A los que les mostraba este panorama –cuya formulación concreta fue precisando con el paso del tiempo– les sorprendía la seguridad –sin ser un visionario– con la que hablaba. Cuenta un amigo suyo, Castán Lacoma: «En alguna de aquellas ocasiones, entre los años 1929 y 1932, dimos varios paseos, a solas, conversando largamente [...]. Me habló de la fundación que el Señor le pedía [...]. Aunque decía que estaba trabajando para realizarla, me hablaba de todo como si fuese una cosa ya hecha: tal era la claridad con la que –ayudado por la gracia de Dios– la veía proyectada en el futuro»14.
¿Cómo va la tesis?
A partir del 2 de octubre de 1928, sus trabajos para conseguir el doctorado, motivo por el que se había trasladado a Madrid, fueron quedando en un segundo plano. En marzo de 1930 comenzó a trabajar en la Biblioteca Nacional en una tesis sobre «La ordenación de mestizos y cuarterones en la América española durante la época colonial»15.
Pou de Foxá le seguía preguntando por la marcha de la tesis y le urgía para que se doctorase cuanto antes, aceptando mientras tanto cualquier trabajo, en un bufete, por ejemplo. Su pariente, el obispo de Cuenca, y Francisco Morán, el Vicario General, le aconsejaban lo mismo: «tienes que concentrarte en el doctorado».

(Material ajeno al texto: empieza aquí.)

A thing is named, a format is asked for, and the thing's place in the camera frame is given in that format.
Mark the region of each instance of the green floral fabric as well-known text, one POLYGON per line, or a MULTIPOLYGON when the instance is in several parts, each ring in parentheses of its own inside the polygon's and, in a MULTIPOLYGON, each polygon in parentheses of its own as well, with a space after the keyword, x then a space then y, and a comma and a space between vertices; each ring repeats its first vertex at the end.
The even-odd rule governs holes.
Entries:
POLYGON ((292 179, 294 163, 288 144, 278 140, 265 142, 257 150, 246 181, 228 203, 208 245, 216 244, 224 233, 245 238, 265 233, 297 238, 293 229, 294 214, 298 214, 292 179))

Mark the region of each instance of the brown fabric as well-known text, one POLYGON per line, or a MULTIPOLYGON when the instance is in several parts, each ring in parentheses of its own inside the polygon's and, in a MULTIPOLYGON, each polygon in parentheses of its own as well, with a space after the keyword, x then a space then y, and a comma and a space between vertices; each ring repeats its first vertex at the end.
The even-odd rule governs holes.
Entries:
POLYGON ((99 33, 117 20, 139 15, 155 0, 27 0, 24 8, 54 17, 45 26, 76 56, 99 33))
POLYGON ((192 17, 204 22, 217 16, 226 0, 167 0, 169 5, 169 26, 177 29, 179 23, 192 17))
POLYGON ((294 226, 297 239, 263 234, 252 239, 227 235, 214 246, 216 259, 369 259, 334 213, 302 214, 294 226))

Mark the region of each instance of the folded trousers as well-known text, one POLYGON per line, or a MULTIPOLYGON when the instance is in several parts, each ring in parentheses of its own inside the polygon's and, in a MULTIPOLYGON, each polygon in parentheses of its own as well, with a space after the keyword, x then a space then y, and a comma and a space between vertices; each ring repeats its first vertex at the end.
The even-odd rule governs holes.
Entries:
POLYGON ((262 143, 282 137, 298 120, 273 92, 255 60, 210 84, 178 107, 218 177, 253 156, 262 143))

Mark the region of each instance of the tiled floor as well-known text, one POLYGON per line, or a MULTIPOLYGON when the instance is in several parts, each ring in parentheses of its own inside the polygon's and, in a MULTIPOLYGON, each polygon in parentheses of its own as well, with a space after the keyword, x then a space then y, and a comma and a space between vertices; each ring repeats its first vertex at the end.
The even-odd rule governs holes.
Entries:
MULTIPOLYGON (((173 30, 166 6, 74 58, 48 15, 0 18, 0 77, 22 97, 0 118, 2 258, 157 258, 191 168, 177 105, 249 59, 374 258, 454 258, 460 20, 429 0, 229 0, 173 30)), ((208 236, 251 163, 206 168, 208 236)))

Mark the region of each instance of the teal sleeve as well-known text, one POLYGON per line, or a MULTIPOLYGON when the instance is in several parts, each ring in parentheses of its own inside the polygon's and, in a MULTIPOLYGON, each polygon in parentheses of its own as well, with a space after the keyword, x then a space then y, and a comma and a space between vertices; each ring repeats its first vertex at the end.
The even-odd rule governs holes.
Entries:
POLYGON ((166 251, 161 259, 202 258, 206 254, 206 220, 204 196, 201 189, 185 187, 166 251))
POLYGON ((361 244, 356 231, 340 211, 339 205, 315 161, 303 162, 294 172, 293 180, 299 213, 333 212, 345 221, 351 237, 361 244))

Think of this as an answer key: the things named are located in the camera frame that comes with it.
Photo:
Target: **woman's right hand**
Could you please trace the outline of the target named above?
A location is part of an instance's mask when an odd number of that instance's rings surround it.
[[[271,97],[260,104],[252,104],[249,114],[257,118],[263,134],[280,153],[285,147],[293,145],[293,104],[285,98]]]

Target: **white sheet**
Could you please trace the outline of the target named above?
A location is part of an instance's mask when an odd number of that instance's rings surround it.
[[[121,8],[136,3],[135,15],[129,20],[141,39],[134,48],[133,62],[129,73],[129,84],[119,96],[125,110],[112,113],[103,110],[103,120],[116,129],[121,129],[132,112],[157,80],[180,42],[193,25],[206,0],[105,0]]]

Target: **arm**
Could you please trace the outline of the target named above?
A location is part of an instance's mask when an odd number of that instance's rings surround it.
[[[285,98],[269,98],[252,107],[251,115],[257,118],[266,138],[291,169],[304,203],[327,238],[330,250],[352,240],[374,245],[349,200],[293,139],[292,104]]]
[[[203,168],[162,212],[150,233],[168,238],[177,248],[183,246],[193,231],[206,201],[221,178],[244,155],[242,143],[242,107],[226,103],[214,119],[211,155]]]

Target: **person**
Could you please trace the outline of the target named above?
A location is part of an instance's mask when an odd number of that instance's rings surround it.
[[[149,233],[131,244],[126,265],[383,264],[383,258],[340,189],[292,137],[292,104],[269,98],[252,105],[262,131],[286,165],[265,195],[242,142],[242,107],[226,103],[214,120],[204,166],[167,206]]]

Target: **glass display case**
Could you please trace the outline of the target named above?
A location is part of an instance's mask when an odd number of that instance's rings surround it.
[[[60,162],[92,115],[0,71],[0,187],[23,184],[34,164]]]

Pero Escrivá no estaba dispuesto a ejercer un trabajo que le apartara de su misión o que retrasara el querer de Dios que había visto aquel 2 de octubre. Ese querer y esa misión se habían convertido en lo primero y fundamental de su vida.
Razonaba así: «No tengo dinero. Esto lleva consigo una doble consecuencia: a) que, como he de trabajar –a veces excesivamente– para sostener mi casa, no me queda ni tiempo ni humor para los trabajos inmediatos de estos doctorados; y b) que aunque tuviera tiempo, no teniendo dinero, es imposible pasar a esos ejercicios académicos»16.
La situación se volvía cada vez más difícil. En junio de 1930 expiraba el plazo que le había dado su Arzobispo para residir fuera de la diócesis de Zaragoza, y el obispo de Madrid estaba adoptando medidas para que los sacerdotes extradiocesanos regresaran a sus diócesis de origen.
Eso explica que cada vez que visitaba al Vicario para renovar las licencias ministeriales, acudiera con el alma en vilo. Entraba primero en la cercana iglesia de Las Carboneras17 y le pedía al Señor que se las renovaran a pesar de su condición de extradiocesano. Al terminar, regresaba a la iglesia para dar gracias.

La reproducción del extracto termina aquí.